What is required. Check each line below for the word "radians", and copy those that have it.

Dataset records.
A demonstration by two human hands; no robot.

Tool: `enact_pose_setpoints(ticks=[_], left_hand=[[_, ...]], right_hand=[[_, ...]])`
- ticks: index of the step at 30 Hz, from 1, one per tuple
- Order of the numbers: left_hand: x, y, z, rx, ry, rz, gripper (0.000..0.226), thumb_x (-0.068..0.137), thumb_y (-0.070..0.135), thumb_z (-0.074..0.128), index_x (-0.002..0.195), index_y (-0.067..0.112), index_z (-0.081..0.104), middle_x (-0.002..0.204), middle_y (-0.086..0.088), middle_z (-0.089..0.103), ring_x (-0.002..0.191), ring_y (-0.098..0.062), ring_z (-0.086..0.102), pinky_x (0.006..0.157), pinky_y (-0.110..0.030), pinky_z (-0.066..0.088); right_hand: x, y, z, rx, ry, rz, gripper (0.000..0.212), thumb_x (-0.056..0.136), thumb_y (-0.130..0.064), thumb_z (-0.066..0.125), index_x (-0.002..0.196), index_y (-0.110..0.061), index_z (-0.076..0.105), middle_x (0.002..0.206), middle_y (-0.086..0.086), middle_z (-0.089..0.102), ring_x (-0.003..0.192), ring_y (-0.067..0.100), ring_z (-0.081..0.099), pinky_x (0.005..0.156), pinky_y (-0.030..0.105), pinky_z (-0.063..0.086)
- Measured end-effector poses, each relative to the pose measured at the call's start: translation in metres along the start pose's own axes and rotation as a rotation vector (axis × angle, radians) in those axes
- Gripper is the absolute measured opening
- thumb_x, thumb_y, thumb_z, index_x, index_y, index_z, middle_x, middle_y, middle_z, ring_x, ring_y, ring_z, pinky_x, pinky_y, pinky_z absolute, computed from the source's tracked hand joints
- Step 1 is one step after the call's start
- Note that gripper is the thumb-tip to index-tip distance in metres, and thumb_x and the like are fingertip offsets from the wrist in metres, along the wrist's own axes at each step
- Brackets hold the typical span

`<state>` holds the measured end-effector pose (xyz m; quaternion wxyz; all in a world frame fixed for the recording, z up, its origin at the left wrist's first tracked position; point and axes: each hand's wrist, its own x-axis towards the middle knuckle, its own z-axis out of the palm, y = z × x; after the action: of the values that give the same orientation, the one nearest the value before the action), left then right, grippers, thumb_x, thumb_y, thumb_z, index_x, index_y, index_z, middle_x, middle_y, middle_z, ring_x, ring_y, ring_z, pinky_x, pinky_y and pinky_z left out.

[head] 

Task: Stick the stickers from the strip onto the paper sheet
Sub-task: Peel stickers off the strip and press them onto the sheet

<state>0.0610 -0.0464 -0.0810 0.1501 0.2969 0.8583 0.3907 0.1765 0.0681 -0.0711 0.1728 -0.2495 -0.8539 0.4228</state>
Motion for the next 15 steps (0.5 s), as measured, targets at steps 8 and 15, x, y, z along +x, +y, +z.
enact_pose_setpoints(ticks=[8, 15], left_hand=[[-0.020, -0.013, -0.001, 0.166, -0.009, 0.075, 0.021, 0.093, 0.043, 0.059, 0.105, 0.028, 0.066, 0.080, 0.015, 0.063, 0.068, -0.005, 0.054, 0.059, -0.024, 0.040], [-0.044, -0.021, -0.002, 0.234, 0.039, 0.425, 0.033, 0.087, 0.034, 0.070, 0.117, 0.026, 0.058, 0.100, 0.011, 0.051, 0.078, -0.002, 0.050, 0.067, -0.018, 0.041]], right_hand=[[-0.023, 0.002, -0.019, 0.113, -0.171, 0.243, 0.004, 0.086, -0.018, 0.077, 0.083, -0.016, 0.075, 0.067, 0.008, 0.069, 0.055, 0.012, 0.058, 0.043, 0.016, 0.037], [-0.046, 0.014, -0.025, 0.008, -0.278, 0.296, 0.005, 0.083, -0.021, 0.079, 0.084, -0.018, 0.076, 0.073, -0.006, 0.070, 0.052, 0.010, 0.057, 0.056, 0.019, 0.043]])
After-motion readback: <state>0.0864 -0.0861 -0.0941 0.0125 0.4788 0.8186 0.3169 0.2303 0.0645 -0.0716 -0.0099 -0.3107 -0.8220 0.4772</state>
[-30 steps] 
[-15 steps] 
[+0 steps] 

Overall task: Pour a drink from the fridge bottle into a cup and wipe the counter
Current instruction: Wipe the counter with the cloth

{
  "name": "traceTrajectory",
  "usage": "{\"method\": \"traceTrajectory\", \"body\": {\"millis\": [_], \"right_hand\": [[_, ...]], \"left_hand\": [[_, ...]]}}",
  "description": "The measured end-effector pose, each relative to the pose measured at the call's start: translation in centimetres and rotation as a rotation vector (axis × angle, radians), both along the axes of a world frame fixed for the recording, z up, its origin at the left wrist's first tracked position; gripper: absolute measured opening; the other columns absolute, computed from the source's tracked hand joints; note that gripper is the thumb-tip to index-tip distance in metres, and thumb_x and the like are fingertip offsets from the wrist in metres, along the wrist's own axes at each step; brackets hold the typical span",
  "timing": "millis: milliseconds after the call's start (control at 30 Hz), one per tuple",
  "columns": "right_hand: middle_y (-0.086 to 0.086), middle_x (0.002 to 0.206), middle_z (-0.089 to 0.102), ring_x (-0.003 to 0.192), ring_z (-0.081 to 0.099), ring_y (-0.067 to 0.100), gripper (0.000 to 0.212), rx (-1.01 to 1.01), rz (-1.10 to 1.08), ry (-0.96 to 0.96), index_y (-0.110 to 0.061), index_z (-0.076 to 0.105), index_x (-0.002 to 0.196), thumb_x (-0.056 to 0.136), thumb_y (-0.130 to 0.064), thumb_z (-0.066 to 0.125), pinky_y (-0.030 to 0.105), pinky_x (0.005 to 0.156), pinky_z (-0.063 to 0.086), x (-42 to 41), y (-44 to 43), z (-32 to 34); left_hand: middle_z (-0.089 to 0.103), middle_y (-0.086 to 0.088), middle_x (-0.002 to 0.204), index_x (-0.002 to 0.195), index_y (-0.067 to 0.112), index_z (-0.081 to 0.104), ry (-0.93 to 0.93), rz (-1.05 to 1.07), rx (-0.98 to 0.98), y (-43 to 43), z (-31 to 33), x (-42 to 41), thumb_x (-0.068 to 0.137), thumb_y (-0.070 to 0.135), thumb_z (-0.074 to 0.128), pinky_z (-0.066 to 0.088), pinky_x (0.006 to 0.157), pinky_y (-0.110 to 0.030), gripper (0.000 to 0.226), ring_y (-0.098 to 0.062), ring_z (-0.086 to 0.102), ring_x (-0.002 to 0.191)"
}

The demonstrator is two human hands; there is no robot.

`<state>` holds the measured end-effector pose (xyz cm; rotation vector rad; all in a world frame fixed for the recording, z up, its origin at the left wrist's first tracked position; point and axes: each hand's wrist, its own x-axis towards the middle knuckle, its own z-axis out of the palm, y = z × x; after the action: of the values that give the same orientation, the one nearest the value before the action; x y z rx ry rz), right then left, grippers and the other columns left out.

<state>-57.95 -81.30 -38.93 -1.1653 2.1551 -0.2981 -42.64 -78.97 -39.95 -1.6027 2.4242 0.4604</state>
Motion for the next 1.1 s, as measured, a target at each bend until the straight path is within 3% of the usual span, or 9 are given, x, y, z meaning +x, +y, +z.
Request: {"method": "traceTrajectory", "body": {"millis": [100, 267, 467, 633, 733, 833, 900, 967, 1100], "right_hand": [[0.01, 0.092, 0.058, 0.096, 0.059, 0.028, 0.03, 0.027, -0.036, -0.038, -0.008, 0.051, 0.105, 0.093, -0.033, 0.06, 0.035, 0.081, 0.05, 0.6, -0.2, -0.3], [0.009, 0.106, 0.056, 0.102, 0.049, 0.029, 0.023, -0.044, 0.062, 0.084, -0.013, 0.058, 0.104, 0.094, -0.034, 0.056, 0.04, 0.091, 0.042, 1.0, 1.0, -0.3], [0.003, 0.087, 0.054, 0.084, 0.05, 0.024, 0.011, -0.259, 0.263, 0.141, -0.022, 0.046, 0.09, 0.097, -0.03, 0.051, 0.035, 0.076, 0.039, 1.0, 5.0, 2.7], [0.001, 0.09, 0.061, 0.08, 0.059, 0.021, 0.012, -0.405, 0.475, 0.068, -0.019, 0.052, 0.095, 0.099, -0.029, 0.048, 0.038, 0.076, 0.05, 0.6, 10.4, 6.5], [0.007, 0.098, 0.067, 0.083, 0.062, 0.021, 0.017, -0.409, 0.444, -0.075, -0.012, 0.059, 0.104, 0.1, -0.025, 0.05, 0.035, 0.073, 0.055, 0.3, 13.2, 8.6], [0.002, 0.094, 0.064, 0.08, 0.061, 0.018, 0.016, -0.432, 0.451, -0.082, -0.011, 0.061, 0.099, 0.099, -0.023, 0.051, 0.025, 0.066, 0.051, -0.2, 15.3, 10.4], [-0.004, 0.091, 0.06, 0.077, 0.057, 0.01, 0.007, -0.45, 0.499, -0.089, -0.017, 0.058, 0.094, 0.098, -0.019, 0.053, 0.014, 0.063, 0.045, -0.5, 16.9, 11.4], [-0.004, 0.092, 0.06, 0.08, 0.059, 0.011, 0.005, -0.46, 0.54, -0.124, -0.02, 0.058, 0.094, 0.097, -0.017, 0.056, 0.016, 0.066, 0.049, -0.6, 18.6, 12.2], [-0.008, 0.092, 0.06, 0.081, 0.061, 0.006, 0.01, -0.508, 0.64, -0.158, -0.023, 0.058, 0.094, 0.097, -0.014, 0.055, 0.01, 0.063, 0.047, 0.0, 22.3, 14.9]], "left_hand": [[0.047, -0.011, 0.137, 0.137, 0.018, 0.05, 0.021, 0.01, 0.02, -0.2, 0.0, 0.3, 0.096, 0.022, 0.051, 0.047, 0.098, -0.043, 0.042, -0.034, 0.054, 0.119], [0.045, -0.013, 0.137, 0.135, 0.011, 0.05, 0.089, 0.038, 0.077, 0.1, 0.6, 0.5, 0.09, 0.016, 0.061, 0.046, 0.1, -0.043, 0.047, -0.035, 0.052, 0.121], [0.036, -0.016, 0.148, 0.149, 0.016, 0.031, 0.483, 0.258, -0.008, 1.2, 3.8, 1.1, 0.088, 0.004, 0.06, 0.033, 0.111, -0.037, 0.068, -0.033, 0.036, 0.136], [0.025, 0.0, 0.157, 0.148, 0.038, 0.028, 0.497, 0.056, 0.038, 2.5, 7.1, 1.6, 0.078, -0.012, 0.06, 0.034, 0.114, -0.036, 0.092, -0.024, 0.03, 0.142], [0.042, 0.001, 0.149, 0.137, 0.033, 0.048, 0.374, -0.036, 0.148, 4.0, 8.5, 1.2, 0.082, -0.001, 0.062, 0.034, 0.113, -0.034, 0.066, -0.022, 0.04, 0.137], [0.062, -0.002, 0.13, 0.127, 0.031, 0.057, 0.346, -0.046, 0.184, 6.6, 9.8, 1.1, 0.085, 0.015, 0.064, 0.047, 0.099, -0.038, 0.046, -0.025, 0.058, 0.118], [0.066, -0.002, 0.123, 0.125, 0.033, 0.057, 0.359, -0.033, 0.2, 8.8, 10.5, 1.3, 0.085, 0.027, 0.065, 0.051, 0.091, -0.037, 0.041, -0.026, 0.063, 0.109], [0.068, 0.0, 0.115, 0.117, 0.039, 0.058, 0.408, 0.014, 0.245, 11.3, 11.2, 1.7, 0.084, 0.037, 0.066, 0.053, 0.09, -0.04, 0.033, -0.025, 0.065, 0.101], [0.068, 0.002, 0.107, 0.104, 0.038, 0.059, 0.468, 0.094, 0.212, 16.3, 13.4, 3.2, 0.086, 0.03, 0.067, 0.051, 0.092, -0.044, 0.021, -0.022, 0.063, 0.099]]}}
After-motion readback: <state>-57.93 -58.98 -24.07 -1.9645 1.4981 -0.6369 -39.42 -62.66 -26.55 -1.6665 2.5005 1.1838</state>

Response for this exercise.
- Measured end-effector poses, each relative to the pose measured at the call's start: translation in metres along the start pose's own axes and rotation as a rotation vector (axis × angle, radians) in those axes
  "description": "The measured end-effector pose, each relative to the pose measured at the call's start: translation in centimetres and rotation as a rotation vector (axis × angle, radians), both along the axes of a world frame fixed for the recording, z up, its origin at the left wrist's first tracked position; gripper: absolute measured opening; the other columns absolute, computed from the source's tracked hand joints; note that gripper is the thumb-tip to index-tip distance in metres, and thumb_x and the like are fingertip offsets from the wrist in metres, along the wrist's own axes at each step; brackets hold the typical span",

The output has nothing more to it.